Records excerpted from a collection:
┌──

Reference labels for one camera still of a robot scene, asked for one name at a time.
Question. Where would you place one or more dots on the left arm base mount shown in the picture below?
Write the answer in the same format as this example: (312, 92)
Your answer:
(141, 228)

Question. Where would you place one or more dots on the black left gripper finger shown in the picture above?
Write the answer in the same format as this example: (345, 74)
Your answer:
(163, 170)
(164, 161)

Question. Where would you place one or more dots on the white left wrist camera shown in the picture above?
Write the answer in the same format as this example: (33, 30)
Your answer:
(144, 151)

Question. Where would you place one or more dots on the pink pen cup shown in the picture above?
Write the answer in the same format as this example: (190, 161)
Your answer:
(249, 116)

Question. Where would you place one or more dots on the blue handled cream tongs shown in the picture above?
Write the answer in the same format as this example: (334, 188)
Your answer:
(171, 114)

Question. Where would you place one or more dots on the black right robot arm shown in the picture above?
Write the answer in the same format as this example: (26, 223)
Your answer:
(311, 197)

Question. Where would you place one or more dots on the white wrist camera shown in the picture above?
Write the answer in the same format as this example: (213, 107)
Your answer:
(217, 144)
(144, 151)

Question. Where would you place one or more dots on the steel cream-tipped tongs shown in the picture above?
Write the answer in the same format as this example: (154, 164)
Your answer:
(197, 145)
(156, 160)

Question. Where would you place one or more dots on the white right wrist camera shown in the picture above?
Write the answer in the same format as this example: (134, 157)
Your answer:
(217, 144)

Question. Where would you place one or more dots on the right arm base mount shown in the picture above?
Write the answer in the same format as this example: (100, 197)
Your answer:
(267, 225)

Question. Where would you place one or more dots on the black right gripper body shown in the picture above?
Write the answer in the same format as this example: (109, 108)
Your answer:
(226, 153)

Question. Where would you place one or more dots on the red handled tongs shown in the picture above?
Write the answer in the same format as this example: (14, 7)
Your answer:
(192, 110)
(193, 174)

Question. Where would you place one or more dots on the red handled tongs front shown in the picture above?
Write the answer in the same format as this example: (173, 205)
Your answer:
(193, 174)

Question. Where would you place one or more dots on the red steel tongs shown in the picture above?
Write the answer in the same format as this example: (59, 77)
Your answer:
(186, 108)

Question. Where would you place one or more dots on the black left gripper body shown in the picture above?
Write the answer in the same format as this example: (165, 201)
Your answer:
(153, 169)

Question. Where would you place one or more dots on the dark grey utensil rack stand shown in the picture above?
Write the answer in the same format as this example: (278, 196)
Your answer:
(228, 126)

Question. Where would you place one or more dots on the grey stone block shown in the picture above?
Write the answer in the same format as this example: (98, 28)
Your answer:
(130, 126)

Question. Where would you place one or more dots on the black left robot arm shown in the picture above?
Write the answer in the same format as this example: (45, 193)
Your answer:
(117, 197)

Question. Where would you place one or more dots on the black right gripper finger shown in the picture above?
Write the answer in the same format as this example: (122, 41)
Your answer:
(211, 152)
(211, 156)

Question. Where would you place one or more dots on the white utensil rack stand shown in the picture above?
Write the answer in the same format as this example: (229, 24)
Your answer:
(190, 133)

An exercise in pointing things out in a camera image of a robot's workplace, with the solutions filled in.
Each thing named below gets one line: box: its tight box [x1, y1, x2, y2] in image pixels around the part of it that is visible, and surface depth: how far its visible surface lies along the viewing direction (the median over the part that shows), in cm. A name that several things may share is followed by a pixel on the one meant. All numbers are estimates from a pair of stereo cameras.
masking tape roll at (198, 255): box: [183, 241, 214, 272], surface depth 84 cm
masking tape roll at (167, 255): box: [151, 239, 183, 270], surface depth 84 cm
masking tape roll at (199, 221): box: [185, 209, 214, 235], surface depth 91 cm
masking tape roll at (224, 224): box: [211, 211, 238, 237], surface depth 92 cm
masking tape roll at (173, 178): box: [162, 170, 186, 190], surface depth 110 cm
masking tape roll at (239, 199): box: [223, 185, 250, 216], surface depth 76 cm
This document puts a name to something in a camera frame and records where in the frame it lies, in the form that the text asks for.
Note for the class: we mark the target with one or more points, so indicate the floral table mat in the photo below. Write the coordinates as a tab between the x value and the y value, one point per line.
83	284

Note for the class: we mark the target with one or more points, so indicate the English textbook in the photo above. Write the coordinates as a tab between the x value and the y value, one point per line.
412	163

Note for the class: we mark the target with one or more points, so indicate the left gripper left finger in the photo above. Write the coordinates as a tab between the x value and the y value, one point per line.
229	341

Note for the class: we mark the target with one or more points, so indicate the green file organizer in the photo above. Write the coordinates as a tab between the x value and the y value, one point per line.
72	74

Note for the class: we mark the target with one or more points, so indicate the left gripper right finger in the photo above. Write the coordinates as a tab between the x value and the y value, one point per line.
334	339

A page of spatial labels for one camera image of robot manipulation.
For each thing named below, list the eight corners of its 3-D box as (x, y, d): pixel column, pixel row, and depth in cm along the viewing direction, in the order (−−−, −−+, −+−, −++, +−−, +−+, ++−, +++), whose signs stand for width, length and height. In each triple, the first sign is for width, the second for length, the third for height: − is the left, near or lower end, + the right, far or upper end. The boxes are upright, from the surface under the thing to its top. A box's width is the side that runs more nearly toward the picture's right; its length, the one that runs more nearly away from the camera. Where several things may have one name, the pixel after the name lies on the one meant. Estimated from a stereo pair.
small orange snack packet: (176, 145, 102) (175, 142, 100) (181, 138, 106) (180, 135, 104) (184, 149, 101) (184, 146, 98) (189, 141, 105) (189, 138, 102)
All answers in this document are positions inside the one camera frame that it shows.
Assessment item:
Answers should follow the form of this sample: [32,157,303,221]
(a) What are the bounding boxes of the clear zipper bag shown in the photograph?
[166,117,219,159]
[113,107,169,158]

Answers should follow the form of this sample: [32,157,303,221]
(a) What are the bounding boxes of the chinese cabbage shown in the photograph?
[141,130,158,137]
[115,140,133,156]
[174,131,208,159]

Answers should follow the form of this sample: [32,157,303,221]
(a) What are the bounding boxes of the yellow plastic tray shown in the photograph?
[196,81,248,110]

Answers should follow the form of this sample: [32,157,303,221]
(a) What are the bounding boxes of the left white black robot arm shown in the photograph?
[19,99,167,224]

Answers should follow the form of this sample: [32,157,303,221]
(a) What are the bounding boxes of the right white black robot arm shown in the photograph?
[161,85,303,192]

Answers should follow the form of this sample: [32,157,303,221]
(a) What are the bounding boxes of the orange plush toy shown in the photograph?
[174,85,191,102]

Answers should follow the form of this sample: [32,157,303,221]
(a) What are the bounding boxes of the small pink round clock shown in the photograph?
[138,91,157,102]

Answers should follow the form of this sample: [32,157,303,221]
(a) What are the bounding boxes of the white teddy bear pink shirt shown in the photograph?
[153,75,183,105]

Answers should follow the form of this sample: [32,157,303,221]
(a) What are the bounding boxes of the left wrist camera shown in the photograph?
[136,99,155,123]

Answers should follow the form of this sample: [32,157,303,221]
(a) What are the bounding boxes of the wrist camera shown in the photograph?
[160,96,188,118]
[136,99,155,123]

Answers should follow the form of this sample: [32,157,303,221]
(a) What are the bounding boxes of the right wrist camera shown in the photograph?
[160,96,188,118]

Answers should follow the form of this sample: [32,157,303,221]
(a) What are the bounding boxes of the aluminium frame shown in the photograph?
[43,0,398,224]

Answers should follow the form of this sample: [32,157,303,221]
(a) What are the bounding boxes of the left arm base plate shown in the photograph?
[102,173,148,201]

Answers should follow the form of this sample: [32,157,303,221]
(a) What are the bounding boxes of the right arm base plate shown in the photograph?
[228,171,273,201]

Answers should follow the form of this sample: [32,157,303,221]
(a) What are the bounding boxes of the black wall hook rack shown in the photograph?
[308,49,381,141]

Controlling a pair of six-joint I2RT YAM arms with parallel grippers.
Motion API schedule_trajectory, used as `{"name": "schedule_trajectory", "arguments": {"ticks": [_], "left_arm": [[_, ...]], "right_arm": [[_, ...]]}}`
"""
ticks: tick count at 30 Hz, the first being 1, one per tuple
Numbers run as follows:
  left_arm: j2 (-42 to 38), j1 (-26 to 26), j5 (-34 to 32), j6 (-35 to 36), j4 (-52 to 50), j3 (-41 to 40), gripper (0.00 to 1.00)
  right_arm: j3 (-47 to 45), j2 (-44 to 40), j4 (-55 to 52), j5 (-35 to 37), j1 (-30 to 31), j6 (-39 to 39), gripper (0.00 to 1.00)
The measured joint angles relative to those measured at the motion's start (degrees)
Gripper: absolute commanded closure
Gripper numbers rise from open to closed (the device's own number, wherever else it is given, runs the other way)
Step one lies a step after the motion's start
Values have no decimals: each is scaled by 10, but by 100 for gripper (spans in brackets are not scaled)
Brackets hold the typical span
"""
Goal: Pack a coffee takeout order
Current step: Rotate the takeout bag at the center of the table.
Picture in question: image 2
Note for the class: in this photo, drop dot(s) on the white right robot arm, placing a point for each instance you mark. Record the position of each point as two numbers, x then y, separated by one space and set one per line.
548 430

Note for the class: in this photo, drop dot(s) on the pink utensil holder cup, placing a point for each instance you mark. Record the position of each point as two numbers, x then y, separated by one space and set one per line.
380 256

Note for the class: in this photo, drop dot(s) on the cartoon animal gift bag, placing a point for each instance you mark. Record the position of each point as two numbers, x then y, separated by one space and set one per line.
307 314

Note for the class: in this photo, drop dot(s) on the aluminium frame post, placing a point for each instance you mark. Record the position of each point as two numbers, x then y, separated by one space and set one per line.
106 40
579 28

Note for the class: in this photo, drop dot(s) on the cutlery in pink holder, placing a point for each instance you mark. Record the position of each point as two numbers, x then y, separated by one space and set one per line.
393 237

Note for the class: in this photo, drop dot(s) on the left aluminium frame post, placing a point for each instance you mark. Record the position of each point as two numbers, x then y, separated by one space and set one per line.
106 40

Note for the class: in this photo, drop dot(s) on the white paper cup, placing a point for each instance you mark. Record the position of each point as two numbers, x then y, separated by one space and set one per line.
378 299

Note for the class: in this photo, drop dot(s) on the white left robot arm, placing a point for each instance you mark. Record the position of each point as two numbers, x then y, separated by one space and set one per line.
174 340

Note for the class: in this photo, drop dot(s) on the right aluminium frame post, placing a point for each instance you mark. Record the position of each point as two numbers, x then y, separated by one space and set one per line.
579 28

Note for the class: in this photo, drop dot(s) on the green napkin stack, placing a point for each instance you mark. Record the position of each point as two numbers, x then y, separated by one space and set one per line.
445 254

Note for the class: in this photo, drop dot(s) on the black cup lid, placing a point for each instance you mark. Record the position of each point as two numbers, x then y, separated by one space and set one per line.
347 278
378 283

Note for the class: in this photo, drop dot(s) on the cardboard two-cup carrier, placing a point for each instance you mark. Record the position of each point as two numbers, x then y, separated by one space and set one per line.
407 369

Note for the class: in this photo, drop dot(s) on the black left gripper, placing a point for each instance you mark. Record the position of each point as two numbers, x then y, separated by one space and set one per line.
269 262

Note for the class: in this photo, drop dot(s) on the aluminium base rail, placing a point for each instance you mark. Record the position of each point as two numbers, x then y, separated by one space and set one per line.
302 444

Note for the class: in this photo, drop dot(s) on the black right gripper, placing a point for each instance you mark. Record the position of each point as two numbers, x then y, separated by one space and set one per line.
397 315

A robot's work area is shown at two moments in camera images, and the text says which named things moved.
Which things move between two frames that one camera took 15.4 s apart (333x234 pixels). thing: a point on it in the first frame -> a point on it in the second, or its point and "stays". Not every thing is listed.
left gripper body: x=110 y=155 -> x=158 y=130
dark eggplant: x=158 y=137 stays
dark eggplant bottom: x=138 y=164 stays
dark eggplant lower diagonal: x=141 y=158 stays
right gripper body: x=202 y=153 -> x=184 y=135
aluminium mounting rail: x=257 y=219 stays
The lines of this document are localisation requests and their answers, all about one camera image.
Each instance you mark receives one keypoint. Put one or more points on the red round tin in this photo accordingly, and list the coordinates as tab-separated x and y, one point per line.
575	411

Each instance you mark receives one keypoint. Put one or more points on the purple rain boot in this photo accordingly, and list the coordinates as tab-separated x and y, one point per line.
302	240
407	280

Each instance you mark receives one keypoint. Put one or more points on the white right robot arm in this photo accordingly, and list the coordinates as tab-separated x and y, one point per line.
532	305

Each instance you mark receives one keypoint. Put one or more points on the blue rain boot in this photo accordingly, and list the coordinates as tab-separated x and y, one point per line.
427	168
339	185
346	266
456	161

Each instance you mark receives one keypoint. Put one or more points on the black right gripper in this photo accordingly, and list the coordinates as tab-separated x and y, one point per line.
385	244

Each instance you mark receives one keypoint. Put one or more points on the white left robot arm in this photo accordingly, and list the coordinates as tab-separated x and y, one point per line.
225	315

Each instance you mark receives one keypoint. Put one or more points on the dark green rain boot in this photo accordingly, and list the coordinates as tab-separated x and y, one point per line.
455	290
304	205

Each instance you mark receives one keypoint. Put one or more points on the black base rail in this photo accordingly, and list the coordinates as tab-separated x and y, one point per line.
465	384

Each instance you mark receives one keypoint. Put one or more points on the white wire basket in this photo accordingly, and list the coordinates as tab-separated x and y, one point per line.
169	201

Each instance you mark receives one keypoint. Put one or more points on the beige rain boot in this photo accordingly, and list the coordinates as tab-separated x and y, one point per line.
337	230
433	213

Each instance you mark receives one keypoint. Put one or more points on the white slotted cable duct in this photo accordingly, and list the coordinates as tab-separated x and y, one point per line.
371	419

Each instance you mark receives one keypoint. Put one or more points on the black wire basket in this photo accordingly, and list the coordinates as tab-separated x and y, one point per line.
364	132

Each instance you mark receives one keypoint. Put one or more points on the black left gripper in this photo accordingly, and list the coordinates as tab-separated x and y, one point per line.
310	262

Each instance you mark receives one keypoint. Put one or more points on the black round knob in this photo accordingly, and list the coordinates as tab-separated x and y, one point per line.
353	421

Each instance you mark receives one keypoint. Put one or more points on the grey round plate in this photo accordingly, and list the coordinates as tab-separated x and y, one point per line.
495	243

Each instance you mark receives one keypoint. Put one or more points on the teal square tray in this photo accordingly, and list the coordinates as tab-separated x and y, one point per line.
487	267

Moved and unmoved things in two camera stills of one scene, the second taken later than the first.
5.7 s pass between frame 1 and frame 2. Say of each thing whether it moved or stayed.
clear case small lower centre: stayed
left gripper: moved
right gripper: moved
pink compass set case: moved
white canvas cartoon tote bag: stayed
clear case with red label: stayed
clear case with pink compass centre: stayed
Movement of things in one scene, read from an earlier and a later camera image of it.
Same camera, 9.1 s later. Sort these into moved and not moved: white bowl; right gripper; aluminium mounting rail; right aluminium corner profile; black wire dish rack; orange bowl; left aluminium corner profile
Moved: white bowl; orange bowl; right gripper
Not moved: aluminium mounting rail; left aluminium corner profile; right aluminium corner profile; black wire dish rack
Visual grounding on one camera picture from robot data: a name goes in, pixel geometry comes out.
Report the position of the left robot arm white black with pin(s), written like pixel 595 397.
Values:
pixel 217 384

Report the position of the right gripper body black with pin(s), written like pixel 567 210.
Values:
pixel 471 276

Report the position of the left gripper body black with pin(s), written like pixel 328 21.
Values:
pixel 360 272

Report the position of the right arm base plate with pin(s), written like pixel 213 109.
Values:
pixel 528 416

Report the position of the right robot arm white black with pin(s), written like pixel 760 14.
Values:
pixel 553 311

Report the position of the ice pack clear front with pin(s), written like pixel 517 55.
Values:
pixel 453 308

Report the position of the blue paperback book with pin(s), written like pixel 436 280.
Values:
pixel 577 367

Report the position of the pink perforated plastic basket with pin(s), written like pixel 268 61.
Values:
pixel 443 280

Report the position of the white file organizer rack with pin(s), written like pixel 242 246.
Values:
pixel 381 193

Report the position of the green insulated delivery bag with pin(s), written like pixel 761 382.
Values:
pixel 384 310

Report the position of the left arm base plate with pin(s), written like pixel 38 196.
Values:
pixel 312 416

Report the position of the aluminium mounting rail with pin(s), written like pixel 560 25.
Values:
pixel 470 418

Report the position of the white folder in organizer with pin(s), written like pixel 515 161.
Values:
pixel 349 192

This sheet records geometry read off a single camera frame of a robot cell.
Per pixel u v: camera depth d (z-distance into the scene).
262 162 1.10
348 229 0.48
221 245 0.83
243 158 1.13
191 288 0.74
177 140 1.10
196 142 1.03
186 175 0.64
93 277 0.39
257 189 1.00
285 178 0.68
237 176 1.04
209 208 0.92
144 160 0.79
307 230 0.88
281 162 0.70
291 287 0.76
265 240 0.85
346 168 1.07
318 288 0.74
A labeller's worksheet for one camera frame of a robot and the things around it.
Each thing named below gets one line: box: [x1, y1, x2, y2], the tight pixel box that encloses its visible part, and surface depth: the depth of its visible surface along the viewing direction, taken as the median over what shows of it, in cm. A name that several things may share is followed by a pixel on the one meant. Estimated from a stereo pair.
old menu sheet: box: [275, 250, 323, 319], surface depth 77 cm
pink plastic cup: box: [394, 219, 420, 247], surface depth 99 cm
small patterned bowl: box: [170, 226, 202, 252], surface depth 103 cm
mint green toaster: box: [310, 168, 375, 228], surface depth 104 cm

└──

## TASK INSTRUCTIONS
State how many lines in the entries hold the word "tight", giving the number alone.

## ANSWER BELOW
2